Clustering ordinal data is a common task in data mining and machine learning fields. As a major type of categorical data, ordinal data is composed of attributes with naturally ordered possible values (also called categories interchangeably in this paper). However, due to the lack of dedicated distance metric, ordinal categories are usually treated as nominal ones, or coded as consecutive integers and treated as numerical ones. Both these two common ways will roughly define the distances between ordinal categories because the former way ignores the order relationship and the latter way simply assigns identical distances to different pairs of adjacent categories that may have intrinsically unequal distances. As a result, they may produce unsatisfactory ordinal data clustering results.

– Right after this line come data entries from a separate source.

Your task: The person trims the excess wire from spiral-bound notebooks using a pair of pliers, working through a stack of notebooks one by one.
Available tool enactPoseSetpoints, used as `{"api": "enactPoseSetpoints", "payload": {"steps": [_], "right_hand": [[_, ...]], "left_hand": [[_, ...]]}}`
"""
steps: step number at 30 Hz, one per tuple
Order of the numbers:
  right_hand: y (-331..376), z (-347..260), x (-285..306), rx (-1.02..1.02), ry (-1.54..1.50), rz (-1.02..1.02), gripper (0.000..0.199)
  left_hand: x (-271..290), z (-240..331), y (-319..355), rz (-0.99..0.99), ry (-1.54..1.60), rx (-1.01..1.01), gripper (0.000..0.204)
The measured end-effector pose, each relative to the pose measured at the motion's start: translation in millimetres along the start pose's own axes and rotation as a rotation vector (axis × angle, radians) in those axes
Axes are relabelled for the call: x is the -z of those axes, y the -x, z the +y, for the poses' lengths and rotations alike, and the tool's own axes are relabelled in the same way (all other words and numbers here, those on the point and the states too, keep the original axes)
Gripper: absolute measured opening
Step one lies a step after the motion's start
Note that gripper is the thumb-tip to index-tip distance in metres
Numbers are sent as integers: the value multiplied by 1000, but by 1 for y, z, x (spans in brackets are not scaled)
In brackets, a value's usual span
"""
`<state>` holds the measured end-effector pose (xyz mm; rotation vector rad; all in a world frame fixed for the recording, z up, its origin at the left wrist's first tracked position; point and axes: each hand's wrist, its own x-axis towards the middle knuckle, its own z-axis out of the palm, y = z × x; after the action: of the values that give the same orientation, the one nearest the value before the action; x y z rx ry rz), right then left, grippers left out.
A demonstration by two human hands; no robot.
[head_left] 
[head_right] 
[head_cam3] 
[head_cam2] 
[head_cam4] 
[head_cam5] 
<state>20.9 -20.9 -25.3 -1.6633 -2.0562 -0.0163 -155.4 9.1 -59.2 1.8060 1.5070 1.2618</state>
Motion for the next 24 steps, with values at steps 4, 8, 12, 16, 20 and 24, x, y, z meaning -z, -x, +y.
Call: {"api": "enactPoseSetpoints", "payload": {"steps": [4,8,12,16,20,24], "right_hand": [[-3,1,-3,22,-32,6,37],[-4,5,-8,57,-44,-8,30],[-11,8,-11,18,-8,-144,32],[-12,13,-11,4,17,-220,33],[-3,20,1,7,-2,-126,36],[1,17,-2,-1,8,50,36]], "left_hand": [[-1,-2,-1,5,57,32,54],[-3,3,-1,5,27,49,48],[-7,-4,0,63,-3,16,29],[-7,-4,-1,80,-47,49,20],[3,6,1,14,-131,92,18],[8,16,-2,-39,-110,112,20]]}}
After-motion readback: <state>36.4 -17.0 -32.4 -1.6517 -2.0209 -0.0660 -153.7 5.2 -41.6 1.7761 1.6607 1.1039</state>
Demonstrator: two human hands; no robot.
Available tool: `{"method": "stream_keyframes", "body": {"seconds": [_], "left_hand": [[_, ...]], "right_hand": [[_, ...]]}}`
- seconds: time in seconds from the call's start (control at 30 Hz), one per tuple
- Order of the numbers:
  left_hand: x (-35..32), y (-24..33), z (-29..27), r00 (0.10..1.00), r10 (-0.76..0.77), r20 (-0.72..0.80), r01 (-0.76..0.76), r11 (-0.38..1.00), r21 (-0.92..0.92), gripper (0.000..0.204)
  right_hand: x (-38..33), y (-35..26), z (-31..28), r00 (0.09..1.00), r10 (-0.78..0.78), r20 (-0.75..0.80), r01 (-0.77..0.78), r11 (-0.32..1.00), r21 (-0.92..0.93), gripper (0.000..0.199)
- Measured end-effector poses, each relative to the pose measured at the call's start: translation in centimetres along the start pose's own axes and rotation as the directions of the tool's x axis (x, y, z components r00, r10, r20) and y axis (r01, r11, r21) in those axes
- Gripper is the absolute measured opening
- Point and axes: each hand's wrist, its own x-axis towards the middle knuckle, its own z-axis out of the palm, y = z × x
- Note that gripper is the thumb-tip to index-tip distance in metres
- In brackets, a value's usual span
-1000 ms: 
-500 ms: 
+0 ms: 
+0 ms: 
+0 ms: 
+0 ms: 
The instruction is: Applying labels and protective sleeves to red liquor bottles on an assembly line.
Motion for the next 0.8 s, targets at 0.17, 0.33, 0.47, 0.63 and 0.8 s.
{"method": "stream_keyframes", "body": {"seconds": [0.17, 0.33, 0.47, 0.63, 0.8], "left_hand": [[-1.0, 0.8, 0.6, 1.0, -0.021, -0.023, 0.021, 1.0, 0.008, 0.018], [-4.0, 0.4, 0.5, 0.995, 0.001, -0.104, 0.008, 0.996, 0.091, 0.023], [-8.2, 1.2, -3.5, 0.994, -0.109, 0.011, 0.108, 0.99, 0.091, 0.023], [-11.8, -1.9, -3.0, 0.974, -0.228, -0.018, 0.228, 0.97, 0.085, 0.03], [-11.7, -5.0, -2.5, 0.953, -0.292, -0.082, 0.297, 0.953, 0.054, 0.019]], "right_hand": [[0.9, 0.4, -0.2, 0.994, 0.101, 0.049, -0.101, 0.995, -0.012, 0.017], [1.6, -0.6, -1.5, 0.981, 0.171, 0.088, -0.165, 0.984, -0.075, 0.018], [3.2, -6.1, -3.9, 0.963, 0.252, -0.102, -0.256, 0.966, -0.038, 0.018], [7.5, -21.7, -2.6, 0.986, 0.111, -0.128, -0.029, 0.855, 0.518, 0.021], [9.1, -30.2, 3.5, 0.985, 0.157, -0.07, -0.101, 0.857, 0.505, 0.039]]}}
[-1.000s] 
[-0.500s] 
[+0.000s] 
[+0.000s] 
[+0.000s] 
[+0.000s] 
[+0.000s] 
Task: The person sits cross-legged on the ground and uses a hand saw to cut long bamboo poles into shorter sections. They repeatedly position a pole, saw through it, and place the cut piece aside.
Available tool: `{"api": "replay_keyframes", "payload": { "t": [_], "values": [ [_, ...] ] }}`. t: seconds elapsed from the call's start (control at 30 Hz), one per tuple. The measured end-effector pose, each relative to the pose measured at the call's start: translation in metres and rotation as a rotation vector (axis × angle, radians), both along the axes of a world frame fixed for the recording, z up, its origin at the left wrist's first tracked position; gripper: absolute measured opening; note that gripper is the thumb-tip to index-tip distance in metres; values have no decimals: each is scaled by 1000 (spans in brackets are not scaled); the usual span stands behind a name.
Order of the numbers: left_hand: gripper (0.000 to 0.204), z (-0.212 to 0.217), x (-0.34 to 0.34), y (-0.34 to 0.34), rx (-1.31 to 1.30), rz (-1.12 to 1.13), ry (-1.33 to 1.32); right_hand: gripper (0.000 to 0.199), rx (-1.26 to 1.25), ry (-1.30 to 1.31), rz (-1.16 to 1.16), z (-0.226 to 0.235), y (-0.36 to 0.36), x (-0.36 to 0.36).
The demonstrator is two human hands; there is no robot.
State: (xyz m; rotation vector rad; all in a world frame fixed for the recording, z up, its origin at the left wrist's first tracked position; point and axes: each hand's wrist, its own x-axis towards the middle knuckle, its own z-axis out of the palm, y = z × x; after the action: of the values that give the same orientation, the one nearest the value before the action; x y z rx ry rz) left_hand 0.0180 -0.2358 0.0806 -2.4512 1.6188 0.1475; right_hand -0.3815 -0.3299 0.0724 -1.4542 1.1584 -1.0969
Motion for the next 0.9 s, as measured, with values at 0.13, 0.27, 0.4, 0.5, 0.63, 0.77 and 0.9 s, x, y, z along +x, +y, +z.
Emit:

This paper, therefore, proposes a novel ordinal data clustering algorithm, which iteratively learns: 1) The partition of ordinal dataset, and 2) the inter-category distances. To the best of our knowledge, this is the first attempt to dynamically adjust inter-category distances during the clustering process to search for a better partition of ordinal data. The proposed algorithm features superior clustering accuracy, low time complexity, fast convergence, and is parameter-free. Extensive experiments show its efficacy.
Published Date: 2020-06-02
Registration: ISSN 2374-3468 (Online) ISSN 2159-5399 (Print) ISBN 978-1-57735-835-0 (10 issue set)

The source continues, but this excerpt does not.